I “get to” screw over my health insurer. I have cancer. In fact, it’s one of those most expensive kinds — multiple myeloma — which is constantly coming out with new drugs. Chemotherapy alone costs $80k monthly. I only pay $7k annually out-of-pocket to cover the deductible. Going on year 4 of this.
In fact, I am starting CAR-T immunotherapy treatment next month. Super bleeding edge stuff. The procedure will cost my insurer $600k, so I guess they approved it because it may actually save them money in the long run (no chemo).
So I am living proof that insurance is not entirely a scam. Unless I get whacked suspiciously, of course.
poor cigna wrote:
I “get to” screw over my health insurer. I have cancer. In fact, it’s one of those most expensive kinds — multiple myeloma — which is constantly coming out with new drugs. Chemotherapy alone costs $80k monthly. I only pay $7k annually out-of-pocket to cover the deductible. Going on year 4 of this.
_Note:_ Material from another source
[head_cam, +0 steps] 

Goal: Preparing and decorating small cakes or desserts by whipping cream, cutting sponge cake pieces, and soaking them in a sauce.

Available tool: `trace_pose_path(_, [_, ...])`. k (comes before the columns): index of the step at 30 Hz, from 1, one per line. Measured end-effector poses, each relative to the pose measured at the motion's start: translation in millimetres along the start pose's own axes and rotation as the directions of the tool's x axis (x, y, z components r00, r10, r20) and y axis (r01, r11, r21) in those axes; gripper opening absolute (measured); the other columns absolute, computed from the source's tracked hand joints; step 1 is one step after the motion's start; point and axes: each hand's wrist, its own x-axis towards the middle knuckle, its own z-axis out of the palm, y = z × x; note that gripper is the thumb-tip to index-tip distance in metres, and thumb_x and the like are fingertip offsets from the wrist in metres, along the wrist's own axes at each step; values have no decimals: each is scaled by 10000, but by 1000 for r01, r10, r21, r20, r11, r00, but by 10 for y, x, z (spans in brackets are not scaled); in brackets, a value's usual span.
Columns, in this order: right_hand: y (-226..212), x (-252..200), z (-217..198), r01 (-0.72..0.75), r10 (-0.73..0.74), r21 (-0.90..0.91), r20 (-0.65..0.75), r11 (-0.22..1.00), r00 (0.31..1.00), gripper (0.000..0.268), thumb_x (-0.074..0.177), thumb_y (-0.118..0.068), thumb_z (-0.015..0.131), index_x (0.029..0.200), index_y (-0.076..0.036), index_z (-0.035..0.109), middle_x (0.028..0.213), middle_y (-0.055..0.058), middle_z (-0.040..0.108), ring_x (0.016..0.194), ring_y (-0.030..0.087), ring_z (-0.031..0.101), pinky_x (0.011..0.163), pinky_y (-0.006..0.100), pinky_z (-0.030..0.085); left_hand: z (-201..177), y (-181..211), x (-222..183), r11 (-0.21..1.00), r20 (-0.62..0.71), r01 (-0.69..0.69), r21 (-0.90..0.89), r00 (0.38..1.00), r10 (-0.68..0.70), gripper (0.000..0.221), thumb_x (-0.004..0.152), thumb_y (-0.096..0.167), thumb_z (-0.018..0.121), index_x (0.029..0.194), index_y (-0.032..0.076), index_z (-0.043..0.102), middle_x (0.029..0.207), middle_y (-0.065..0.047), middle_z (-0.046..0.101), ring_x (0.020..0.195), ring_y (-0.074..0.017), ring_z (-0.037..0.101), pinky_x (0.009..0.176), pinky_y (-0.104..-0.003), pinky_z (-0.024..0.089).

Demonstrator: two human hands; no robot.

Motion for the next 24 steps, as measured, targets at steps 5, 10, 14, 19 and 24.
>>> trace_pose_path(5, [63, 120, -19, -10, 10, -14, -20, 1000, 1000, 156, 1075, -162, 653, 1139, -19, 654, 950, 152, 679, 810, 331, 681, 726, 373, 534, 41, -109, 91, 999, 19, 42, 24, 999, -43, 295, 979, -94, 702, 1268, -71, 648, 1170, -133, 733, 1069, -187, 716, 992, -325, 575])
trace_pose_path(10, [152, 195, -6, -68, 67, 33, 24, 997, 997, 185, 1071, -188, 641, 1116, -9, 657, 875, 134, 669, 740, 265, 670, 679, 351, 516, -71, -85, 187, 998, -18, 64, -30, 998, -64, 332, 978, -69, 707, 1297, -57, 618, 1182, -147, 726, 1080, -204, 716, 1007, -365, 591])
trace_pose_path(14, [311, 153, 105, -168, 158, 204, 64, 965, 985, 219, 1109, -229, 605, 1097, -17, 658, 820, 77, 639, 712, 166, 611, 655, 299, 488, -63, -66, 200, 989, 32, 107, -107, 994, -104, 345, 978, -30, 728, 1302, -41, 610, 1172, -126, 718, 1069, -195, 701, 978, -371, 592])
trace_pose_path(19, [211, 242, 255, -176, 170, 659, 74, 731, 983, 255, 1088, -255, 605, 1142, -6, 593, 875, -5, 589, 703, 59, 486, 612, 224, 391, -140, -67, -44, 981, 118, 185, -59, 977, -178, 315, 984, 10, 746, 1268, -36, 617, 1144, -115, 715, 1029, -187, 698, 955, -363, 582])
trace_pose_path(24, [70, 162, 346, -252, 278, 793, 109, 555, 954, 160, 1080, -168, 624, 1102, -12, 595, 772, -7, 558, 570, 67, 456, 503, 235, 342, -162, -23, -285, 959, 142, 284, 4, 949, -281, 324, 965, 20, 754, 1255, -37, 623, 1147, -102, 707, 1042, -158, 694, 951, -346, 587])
In fact, I am starting CAR-T immunotherapy treatment next month. Super bleeding edge stuff. The procedure will cost my insurer $600k, so I guess they approved it because it may actually save them money in the long run (no chemo).
So I am living proof that insurance is not entirely a scam. Unless I get whacked suspiciously, of course.
The scam is that hospitals inflate their prices to rip off the insurance companies, who in turn inflate their prices to rip off the customers.
This means 2 different entities must PROFIT in order for our health care system to work - both hospital and insurance.
If we had government funded healthcare (assuming it could be well run), it would take the profit away and our government would only pay the exact cost of the care. Even if our taxes went up to pay for it, it would save everyone a ton of money over the long term.
Indigenous did not have to pay insurance. It was called empathy and community back then.